Ressenti de l'usager : Négatif

J’ai reçu une lettre recommandée électronique, mais je n’ai pas pu accéder au courrier malgré plusieurs tentatives. La procédure d’identification dite « simple » ne fonctionne pas. Ce n’est pas uniquement lié à mon téléphone : j’ai aussi essayé avec le téléphone de ma femme, plus récent, et cela bloque encore.
J’ai dû me filmer plusieurs fois, filmer ma pièce d’identité, recommencer avec plusieurs téléphones, perdre du temps, puis recevoir encore des messages me demandant de recommencer. À un moment, ce n’est plus de la sécurité : c’est une impossibilité d’accès.

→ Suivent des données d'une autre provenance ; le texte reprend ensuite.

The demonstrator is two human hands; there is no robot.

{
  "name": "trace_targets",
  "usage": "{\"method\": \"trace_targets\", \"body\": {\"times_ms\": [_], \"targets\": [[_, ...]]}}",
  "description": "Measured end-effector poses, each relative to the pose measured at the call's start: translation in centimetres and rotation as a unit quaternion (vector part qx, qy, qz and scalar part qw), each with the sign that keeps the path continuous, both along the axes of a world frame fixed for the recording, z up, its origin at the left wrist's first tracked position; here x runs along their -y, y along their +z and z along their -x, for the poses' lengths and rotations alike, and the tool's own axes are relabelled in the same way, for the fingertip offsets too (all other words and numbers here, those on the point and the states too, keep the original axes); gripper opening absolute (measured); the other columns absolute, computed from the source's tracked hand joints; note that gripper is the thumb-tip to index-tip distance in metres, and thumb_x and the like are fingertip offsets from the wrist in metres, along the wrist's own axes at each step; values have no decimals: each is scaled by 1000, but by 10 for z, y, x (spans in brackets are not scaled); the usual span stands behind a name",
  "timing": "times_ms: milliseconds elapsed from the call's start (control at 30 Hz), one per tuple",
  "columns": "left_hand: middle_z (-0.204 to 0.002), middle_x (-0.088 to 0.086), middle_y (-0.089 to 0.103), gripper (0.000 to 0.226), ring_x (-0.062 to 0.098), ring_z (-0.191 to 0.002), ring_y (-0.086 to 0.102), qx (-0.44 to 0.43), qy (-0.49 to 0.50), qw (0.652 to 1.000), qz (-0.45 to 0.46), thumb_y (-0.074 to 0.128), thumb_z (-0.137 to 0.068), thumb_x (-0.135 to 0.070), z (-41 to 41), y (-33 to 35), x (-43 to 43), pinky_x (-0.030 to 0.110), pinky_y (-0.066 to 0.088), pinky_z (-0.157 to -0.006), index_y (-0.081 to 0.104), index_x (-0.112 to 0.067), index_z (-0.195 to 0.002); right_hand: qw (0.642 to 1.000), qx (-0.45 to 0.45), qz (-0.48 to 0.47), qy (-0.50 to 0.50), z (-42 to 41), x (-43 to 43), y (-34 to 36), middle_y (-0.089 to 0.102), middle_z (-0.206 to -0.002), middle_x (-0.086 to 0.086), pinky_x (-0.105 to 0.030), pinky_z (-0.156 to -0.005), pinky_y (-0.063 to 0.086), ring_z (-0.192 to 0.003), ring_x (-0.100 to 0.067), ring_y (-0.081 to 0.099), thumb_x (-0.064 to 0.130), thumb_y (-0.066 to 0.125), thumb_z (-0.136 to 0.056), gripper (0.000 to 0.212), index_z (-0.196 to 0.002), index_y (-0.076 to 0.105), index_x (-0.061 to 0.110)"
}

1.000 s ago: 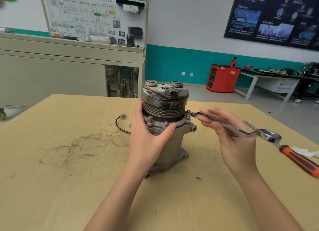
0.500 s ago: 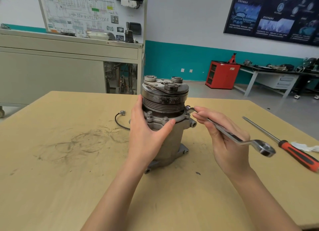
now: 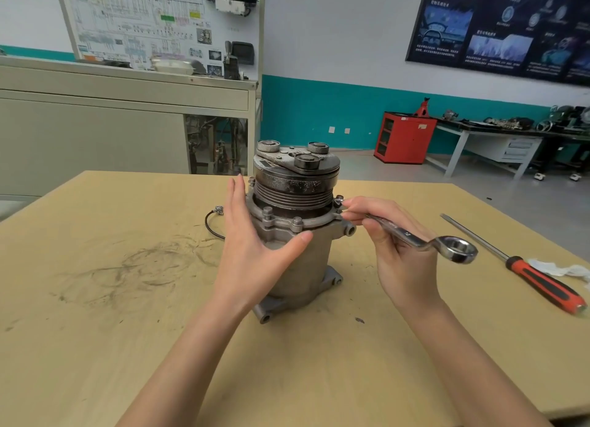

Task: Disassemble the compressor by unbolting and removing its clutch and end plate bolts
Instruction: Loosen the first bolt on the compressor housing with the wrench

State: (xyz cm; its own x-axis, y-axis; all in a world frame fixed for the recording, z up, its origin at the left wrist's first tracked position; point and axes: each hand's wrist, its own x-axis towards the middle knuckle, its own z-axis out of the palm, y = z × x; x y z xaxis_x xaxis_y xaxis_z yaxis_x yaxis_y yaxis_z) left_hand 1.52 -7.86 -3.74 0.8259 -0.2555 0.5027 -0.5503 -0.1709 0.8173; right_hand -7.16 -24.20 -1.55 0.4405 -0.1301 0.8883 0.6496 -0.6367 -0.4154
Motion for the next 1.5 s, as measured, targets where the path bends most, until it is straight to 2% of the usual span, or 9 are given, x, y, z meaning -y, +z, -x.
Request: {"method": "trace_targets", "body": {"times_ms": [167, 267, 367, 533, 800, 1033, 1167, 1333, 1500], "targets": [[-154, -29, 15, 127, -8, -137, 24, -72, -71, 995, 2, 77, -59, -63, -5, -8, -12, 37, 28, -117, -7, -39, -152, 986, 46, -160, 25, -12, -10, -16, 66, -96, -7, -30, -73, 54, -79, -20, 68, 21, 33, -100, 25, -99, 57, 13], [-121, -59, 16, 124, -33, -113, 25, -79, -71, 994, 18, 77, -60, -58, -8, -14, -11, 25, 30, -111, -5, -42, -151, 934, 43, -342, 94, -22, -7, -11, 69, -79, -3, -26, -64, 52, -65, -19, 65, 12, 27, -95, 25, -89, 52, 9], [-113, -65, 15, 122, -40, -107, 23, -87, -71, 993, 22, 75, -59, -59, -8, -16, -10, 19, 29, -105, -4, -44, -151, 876, -44, -433, 209, -34, 22, 7, 65, -69, -7, -25, -57, 50, -57, -20, 59, 9, 23, -98, 29, -84, 49, 7], [-117, -64, 15, 123, -40, -109, 23, -78, -76, 994, 25, 77, -61, -64, -10, -21, -11, 10, 28, -97, -5, -43, -151, 797, -243, -450, 322, -69, 47, 30, 59, -59, -3, -19, -46, 45, -45, -13, 51, 16, 22, -99, 33, -81, 49, 9], [-125, -56, 16, 124, -41, -109, 21, -63, -79, 994, 32, 70, -56, -68, -11, -22, -10, -3, 25, -87, -7, -44, -150, 767, -333, -423, 349, -92, 52, 38, 61, -59, 0, -15, -36, 39, -45, -6, 54, 18, 23, -98, 37, -74, 50, 10], [-130, -52, 16, 122, -39, -112, 21, -52, -80, 995, 32, 69, -59, -66, -12, -23, -9, 0, 25, -91, -7, -43, -151, 771, -232, -464, 369, -70, 69, 49, 67, -64, -5, -11, -45, 47, -46, -7, 58, 20, 30, -99, 54, -59, 65, 13], [-146, -36, 19, 119, -36, -118, 19, -50, -76, 995, 31, 74, -65, -65, -10, -23, -9, 14, 26, -105, -6, -43, -151, 832, -163, -456, 270, -53, 61, 63, 71, -77, -13, -17, -54, 52, -59, -16, 65, 19, 28, -102, 39, -77, 55, 7], [-156, -24, 20, 122, -18, -131, 23, -57, -70, 996, 23, 71, -60, -70, -9, -22, -9, 20, 27, -109, -7, -44, -151, 956, -96, -277, 36, -14, 32, 39, 75, -84, -6, -22, -67, 57, -79, -23, 73, 26, 36, -103, 38, -87, 64, 7], [-154, -27, 18, 119, -22, -129, 24, -56, -72, 995, 26, 70, -61, -66, -9, -22, -9, 18, 26, -108, -6, -44, -151, 996, -7, -78, -51, 4, 16, 16, 71, -92, -2, -31, -72, 59, -84, -14, 72, 31, 45, -98, 31, -96, 65, 9]]}}
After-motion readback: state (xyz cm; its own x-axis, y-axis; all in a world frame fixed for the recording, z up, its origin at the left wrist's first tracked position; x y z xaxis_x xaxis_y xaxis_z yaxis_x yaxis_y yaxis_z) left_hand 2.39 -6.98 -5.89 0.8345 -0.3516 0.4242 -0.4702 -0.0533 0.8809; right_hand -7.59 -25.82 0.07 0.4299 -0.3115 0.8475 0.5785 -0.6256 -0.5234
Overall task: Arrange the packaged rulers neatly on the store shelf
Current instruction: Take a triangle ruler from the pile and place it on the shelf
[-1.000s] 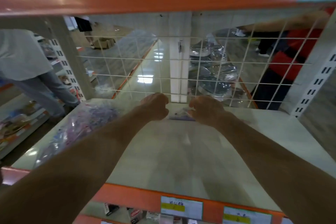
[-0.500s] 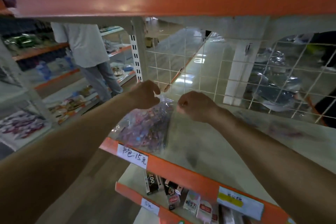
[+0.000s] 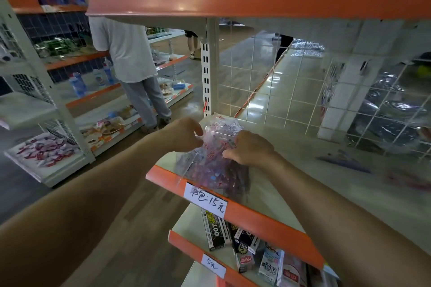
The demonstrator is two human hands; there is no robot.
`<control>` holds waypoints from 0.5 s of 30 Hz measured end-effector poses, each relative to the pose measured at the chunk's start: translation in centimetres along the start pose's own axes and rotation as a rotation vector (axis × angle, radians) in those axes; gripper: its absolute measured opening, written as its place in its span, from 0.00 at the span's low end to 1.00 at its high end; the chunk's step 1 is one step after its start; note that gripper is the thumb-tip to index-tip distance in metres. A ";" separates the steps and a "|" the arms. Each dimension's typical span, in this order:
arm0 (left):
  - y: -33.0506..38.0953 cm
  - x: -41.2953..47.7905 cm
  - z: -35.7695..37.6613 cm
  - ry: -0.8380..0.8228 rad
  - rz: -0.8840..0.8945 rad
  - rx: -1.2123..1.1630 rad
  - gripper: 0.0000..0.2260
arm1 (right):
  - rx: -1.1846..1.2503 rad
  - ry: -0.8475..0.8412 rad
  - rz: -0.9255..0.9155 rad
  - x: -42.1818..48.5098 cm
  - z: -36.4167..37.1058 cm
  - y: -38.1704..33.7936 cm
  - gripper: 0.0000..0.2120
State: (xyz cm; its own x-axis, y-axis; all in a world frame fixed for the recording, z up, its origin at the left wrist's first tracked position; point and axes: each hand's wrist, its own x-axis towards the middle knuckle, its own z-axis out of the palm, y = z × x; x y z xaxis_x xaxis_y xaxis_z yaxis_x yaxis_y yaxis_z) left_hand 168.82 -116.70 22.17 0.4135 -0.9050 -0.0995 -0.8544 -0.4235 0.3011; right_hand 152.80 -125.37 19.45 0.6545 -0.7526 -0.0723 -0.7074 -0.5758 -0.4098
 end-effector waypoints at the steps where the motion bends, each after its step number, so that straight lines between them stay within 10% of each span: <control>1: 0.0 0.0 0.1 -0.009 0.009 -0.019 0.14 | 0.051 -0.015 0.008 0.1 0.1 0.1 0.13; 8: 0.8 0.2 -0.2 -0.023 0.041 -0.190 0.14 | 0.656 -0.144 0.195 -0.5 -2.2 1.3 0.07; 15: 3.0 -0.3 -1.0 -0.172 0.002 -0.840 0.08 | 0.836 -0.088 0.151 -1.0 -5.0 1.9 0.04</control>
State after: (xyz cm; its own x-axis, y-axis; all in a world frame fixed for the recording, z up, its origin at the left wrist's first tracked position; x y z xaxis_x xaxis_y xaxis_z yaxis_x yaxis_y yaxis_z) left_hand 166.46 -117.63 24.08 0.3010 -0.9279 -0.2201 -0.3106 -0.3136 0.8973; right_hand 149.51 -127.32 23.26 0.6117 -0.7550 -0.2363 -0.3822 -0.0205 -0.9238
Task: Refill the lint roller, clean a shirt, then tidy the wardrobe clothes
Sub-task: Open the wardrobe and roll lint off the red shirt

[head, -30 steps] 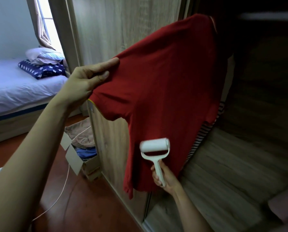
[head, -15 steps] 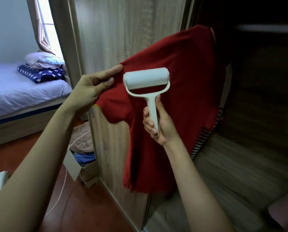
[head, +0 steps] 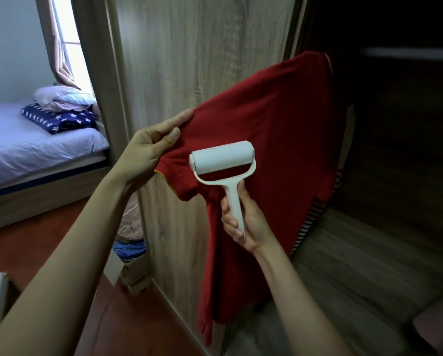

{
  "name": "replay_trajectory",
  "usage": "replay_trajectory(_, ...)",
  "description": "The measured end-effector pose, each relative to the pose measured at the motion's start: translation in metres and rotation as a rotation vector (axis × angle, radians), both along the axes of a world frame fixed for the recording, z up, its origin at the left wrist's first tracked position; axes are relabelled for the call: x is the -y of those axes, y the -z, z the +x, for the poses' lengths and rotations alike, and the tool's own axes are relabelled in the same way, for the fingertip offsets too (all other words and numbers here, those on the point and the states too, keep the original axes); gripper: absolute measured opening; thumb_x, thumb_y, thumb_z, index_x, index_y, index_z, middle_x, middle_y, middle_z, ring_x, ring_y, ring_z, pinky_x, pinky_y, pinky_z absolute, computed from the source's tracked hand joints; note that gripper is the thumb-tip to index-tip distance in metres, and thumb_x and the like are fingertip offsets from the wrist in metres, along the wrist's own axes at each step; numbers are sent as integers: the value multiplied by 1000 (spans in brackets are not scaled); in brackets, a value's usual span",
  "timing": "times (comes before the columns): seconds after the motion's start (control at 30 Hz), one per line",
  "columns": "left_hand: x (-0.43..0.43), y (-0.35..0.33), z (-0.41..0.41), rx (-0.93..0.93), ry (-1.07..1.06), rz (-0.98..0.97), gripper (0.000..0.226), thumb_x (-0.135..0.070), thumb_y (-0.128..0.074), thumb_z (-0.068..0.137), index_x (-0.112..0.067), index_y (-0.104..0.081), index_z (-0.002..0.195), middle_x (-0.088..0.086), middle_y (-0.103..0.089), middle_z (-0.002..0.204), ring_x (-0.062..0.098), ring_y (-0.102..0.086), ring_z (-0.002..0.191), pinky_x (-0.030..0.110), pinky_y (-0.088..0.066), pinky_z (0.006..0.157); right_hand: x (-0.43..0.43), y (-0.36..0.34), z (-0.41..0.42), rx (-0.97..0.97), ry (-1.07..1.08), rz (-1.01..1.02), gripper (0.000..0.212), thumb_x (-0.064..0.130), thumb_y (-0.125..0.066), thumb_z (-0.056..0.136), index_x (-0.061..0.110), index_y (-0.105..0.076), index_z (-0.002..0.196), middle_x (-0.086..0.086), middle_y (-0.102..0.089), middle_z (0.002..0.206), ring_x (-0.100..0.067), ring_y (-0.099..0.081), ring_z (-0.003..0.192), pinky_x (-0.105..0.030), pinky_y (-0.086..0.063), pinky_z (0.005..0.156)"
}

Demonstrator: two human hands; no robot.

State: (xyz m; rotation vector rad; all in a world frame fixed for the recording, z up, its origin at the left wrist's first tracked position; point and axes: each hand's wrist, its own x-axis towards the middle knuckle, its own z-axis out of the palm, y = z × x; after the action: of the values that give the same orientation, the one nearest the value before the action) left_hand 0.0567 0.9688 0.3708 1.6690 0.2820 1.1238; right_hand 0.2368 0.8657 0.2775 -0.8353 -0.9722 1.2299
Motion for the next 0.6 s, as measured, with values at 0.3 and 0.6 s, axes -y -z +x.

Le plus grave, c’est que l’usager se retrouve ensuite exposé à une forme de pression : si le courrier n’est pas ouvert, il peut être présenté comme négligent.
C’est inacceptable. On ne peut pas, d’un côté, imposer une procédure d’identification lourde, instable, répétitive et parfois impossible à finaliser, puis, de l’autre côté, faire peser sur l’usager la responsabilité de ne pas avoir consulté le courrier. Le plus grave, c’est que lorsque l’identification simple ne fonctionne pas, l’usager est poussé vers des applications d’identité numérique qui ne sont pas compatibles avec tous les téléphones, notamment avec certaines versions d’Android. En pratique, cela revient à imposer l'achat d'un téléphone récent pour accéder à un simple courrier recommandé. C’est inadmissible.
Ce système participe directement à la précarité numérique.